Jeff Dangl was born on October 13, 1957, in Grand Rapids, Michigan, and grew up in northern California. He received bachelor’s degrees in biological sciences and English (modern literature) and a master’s degree in biological sciences from Stanford University in 1981. His doctoral work concerned structure-function relationships of genetically engineered chimeric monoclonal antibodies in the Genetics Department of Stanford Medical School. He finished his Ph.D. degree in 1986. In the same year, he was awarded an NSF Plant Molecular Biology Fellowship to pursue post-doctoral research at the Max Planck Institute of Plant Breeding in Cologne, Germany, in the department of Klaus Hahlbrock. In 1989, he began his own group at the Max Delbrück Laboratory, also in Cologne. In 1995, the Dangl lab moved to the University of North Carolina at Chapel Hill. He was named John N. Couch Distinguished Professor in 1999 and a Howard Hughes Medical Institute Investigator (HHMI) in 2011.
Dangl is receiving the Ruth Allen Award for his seminal and sustained contributions to the discipline of molecular plant pathology that led to a coherent definition of the plant immune system. In 1995, Dangl identified RPM1, one of the first disease resistance genes to be cloned. RPM1 is remarkable because it conditions resistance to bacterial strains expressing either of two sequence-unrelated type III effector proteins, AvrRpm1 or AvrB. These type III effectors are, to date, never found in the same bacterial strain but can confer virulence to strains expressing them. Hence, they provide redundant virulence functions without sequence similarity. RPM1 is the first example of a dual specificity disease resistance protein, a discovery with important implications for our basic understanding of plant immunity. Indeed, this finding that multiple effectors activate a single immune receptor drove subsequent thinking about “indirect recognition” of “modified self” that resulted in conceptual breakthroughs, such as the Guard Hypothesis, which Dangl and Jones first articulated in an influential Nature review (Dangl and Jones, 2001, Nature 411:826). Dangl went on to test key predictions of the Guard Hypothesis; namely, that sequence-unrelated effectors converged onto the same host target. In the first of three highly influential Cell papers (Mackey et al., 2002, Cell 108:743), Dangl’s lab demonstrated that sequence-unrelated type III effectors, AvrB and AvrRpm1, target the same plant protein RIN4. Biochemical modification of RIN4 by these effectors is the signal through which the plant immune receptor RPM1 senses bacterial invasion.

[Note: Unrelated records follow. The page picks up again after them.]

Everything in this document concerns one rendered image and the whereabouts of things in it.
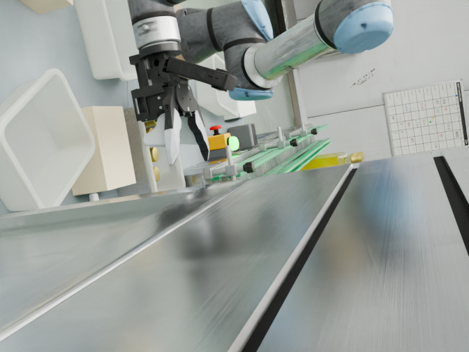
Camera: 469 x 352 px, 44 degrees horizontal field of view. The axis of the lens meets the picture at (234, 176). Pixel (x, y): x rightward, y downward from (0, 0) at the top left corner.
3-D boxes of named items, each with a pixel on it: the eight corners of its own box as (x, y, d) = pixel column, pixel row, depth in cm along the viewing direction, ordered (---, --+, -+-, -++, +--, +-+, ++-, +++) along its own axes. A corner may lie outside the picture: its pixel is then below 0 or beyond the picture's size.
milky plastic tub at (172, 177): (123, 212, 129) (159, 207, 126) (102, 112, 127) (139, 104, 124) (155, 198, 145) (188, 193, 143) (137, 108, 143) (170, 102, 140)
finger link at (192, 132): (186, 155, 109) (165, 115, 104) (215, 149, 107) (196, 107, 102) (182, 165, 106) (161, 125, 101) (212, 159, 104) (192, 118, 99)
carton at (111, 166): (73, 195, 112) (107, 190, 110) (57, 112, 111) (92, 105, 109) (104, 187, 124) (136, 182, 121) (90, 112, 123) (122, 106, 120)
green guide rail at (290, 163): (216, 209, 148) (246, 205, 145) (215, 206, 148) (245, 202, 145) (316, 142, 314) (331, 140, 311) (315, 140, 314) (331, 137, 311)
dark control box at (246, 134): (230, 149, 211) (252, 146, 209) (226, 128, 210) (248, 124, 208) (236, 147, 219) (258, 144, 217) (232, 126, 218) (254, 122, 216)
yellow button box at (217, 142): (206, 159, 185) (227, 156, 183) (201, 136, 184) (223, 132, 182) (213, 156, 192) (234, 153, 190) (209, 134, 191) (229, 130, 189)
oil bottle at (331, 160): (296, 175, 253) (362, 165, 245) (294, 162, 252) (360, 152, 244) (299, 173, 258) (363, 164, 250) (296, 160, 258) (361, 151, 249)
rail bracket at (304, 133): (285, 140, 243) (317, 135, 239) (282, 122, 242) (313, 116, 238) (287, 139, 247) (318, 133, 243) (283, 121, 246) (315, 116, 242)
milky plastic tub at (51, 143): (-56, 138, 85) (-6, 128, 83) (16, 71, 103) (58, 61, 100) (3, 229, 94) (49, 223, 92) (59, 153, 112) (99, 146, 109)
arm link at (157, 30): (183, 21, 100) (162, 12, 93) (188, 47, 101) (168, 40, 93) (145, 32, 103) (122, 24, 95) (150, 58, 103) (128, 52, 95)
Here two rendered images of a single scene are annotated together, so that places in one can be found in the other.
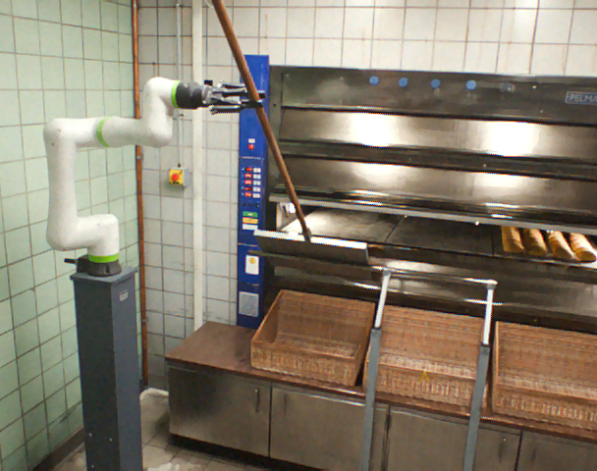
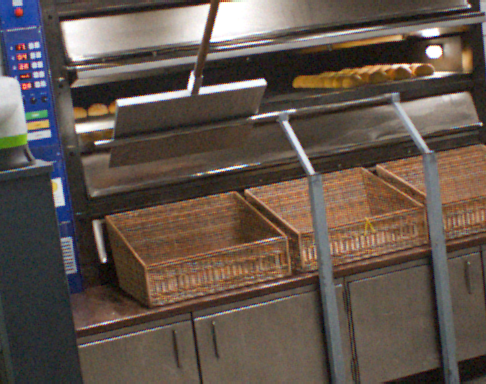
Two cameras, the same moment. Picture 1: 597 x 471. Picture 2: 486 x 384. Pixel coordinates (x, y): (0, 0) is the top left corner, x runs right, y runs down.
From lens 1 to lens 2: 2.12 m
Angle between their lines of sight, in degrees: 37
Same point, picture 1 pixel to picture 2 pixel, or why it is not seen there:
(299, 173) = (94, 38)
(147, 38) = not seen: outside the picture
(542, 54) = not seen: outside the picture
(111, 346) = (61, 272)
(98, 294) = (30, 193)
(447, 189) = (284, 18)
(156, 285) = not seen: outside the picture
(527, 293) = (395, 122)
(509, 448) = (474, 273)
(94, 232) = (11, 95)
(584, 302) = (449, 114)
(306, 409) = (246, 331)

Another of Dangl’s long-term interests is the genetic control of the hypersensitive response (HR), the programmed cell death reaction that is often associated with disease resistance. Dangl and colleagues made key discoveries that resulted in a comprehensive understanding of HR regulation by plant cells. In the mid-1990s, the Dangl lab isolated some of the first mutants that mis-regulate HR cell death in the absence of pathogen. One mutant, lsd1, exhibits normal HR timing and extent but cannot control subsequent runaway cell death that consumes the leaf. This phenotype is driven by extracellular superoxide produced in response to infection by the enzyme NADPH-dependent oxidoreductase AtRbohD. The oxidative burst drives local accumulation of the plant defense hormone salicylic acid (SA) in cells surrounding infection sites to up-regulate defense and antioxidant gene transcription. This work forced an overhaul in thinking of reactive oxygen signaling during plant defense, because the loss of atrbohD dramatically enhanced the cell death phenotype. This enhancement was SA dependent. Thus, reactive oxygen generated by AtrbohD proteins can antagonize SA-dependent pro-death signals at the margins of an infection zone. The result is suppression of unwanted cell death in the face of the increasing SA levels required to initiate appropriate defense responses beyond the initial infection site.
Dangl has taken several leadership roles to service the science of plant biology and molecular plant pathology. He is a past member of the National Research Council’s Board of Life Sciences and a past member of the North American Arabidopsis Steering Committee (elected) and of the NSF Eukaryotic Genetics and NIH Genetics, Variation and Evolution Grants Panels. Dangl is currently a member of reviewing editorial boards of Science, Cell, PNAS, and PLoS Biology, and served as co-editor-in-chief of Current Opinions in Plant Biology. Dangl received several awards for his research accomplishments. He is an elected member of the U.S. National Academy of Sciences (2007) and the American Academy of Microbiology (2010). He is a fellow of the American Association for the Advancement of Science (elected, 2004). He is also an elected foreign associate of the German Academy of Sciences (Die Leoplodina, 2003). Research in the Dangl lab is funded by HHMI, NIH, NSF, and DOE. Dangl has been an inspirational figure in the field of plant-microbe interactions. His record reflects a sustained commitment to opening new, relevant, and high-risk research arenas. He authored a number of highly cited influential reviews that were often ahead of the curve in the concepts and ideas they put forward. He trained a large cohort of post-docs, doctoral, and undergraduate students, many of who are now professors in top flight research universities around the world.